Next, I would like you to all meet another member of the Earnest Mom Squad, Kahentiiosta. Please join me in giving her an earnest welcome

Hi, I am Kahentiiosta. I have three daughters, 9, 6, 6. The youngest ones are fraternal twins. I am married to Saveoun, we have been married for just over 10 years. We currently live in Southwest Ontario, Canada. 

I am a full-time university student in my 3rd year of school for my Bachelors of Social Work. Prior to attending school, I worked as a Early Childhood Educator. I spend most my time going between school, home and various volunteer jobs. I sit on the board of directors for an Aboriginal centre, parent volunteer for my daughter’s school, Indigenous Parent Committee participant amongst some other smaller places. My emphasis in school is Indigenous competency, early childhood education, and advocacy for children, and Adolescents.

I enjoy spending time with my family, going on weekend trips, rv’ing—when the weather is nice, swimming and enjoying outside activities. 

I breastfeed all my children and co-slept with them until they were old enough to sleep on their own. But whichever way people chose to feed and help their children sleep I am encouraging and will assist in finding solutions with issues.

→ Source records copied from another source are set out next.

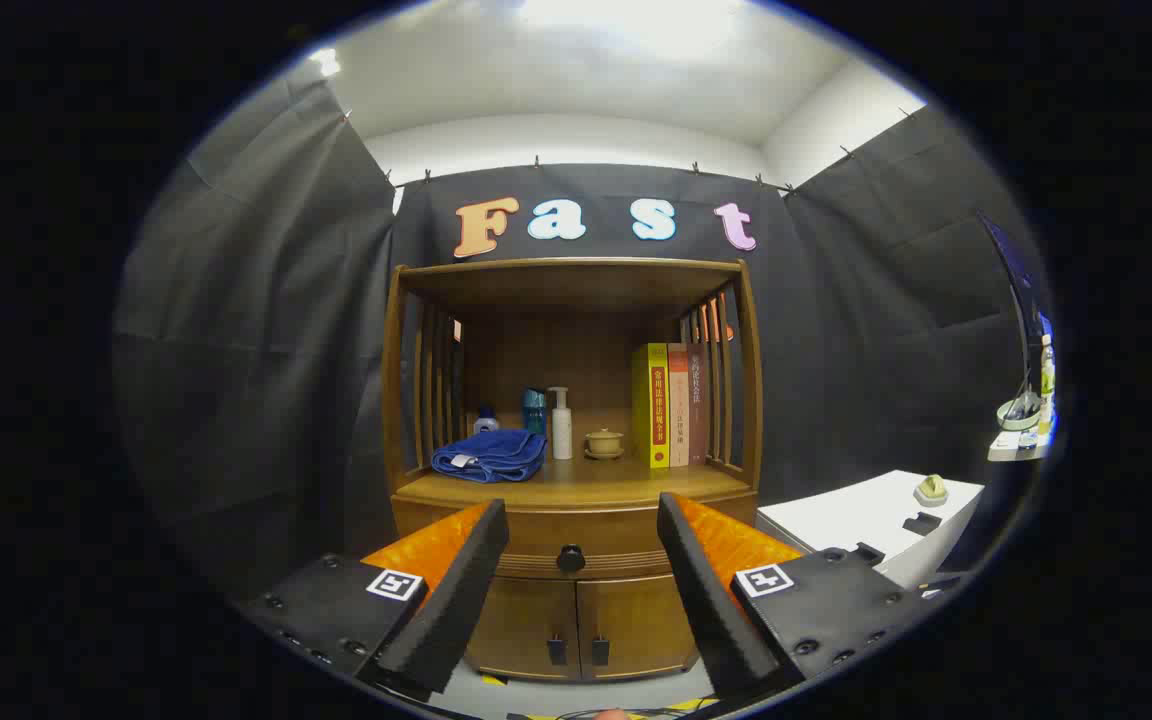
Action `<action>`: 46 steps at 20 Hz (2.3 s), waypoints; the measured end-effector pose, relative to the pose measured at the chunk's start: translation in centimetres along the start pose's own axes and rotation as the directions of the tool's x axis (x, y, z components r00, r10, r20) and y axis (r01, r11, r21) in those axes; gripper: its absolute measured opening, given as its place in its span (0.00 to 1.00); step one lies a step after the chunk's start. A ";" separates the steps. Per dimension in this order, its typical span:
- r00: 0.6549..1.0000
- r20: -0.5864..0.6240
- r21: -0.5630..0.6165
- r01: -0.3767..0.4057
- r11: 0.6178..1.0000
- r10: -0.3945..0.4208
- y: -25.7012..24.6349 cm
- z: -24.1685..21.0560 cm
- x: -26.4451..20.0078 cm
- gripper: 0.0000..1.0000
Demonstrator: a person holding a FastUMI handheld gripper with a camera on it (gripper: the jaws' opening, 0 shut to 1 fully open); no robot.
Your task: Pull open the drawer, take out the items inside it, and place them on the countertop above the cabinet.
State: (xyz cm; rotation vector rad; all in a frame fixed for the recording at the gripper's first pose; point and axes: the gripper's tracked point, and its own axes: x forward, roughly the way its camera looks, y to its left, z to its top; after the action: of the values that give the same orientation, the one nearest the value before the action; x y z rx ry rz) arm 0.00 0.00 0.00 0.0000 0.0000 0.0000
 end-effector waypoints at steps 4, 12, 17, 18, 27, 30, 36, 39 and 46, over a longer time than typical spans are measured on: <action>1.000 0.000 0.001 -0.004 1.000 0.004 0.3 0.0 -0.3 0.98; 1.000 0.007 0.007 -0.010 1.000 0.010 0.4 0.4 -0.4 0.98; 1.000 0.009 0.007 -0.009 1.000 0.009 0.5 0.2 -0.4 0.98; 1.000 0.008 0.010 -0.012 1.000 0.012 0.5 0.2 -0.4 0.98; 0.999 0.008 0.031 -0.047 0.998 0.047 1.7 -1.1 0.2 0.98; 0.998 0.010 0.028 -0.059 0.998 0.059 2.1 -2.0 1.3 0.98; 0.998 0.004 0.003 -0.070 0.998 0.070 2.8 -5.9 7.4 0.98; 0.998 0.003 -0.010 -0.059 0.998 0.059 3.0 -8.5 11.4 0.98; 0.997 -0.074 -0.004 -0.019 1.000 0.018 2.8 -15.9 19.1 0.98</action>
State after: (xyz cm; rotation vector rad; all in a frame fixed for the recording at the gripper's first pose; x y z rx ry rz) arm 19.12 2.85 -15.93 -0.0051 0.0737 0.0186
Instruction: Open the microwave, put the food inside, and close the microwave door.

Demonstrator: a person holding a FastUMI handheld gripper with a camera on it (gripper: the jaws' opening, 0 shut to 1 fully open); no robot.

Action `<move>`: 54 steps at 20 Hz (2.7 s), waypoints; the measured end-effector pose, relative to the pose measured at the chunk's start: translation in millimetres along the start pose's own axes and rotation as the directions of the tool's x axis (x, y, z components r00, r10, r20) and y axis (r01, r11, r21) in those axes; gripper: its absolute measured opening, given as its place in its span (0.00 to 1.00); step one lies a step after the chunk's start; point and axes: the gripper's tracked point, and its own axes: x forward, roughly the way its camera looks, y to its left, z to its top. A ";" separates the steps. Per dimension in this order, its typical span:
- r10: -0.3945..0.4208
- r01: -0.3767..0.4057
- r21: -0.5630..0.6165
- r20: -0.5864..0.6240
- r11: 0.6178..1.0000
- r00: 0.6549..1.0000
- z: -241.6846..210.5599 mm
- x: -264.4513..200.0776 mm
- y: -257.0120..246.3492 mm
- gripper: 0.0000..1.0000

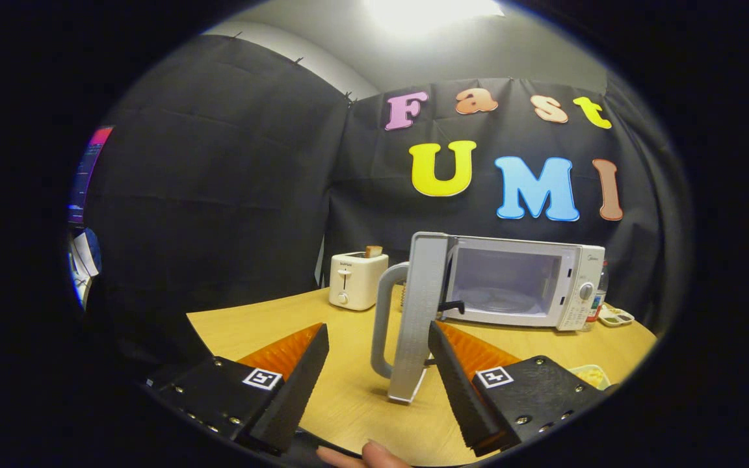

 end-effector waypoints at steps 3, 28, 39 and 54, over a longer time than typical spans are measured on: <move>-0.035 0.035 0.006 -0.015 0.999 0.999 -8.4 -16.1 -36.8 0.93; -0.351 0.422 0.108 -0.391 0.900 0.851 -166.4 -52.2 -275.0 0.85; -0.262 0.344 0.254 -0.307 0.904 0.915 -102.2 -32.8 -264.2 0.65; -0.198 0.274 0.285 -0.269 0.918 0.943 -23.9 98.0 -239.9 0.65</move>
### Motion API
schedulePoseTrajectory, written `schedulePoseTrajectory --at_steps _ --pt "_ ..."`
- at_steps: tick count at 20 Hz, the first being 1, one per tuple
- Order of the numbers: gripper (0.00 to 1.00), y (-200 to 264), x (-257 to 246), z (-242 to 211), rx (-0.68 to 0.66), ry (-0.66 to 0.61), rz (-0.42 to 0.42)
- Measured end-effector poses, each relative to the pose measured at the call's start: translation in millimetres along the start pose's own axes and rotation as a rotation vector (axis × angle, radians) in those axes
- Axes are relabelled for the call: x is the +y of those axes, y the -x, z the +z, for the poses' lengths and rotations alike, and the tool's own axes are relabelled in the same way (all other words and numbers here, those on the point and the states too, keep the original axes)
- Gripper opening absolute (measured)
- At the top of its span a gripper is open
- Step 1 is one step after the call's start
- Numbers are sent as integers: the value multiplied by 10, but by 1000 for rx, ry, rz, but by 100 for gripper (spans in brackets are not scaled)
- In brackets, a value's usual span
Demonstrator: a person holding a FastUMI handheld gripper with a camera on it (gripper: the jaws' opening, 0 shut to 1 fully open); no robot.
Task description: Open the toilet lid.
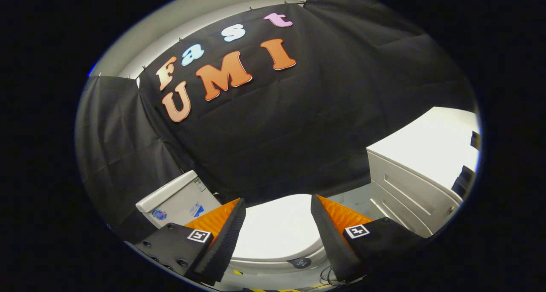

Throughout the years and even now I am the go to person for advice on child rearing, as my children are significantly older than most of my friend’s children. I am always willing and eager to help with any issues and find a solution that works best for the family. Each family is different and as are all children, being aware of that is helpful in assisting with families.

We have had a very busy 4 years after my twins were born, but life is starting to slow down, when it comes to the busyness of dealing with a toddler, and newborns.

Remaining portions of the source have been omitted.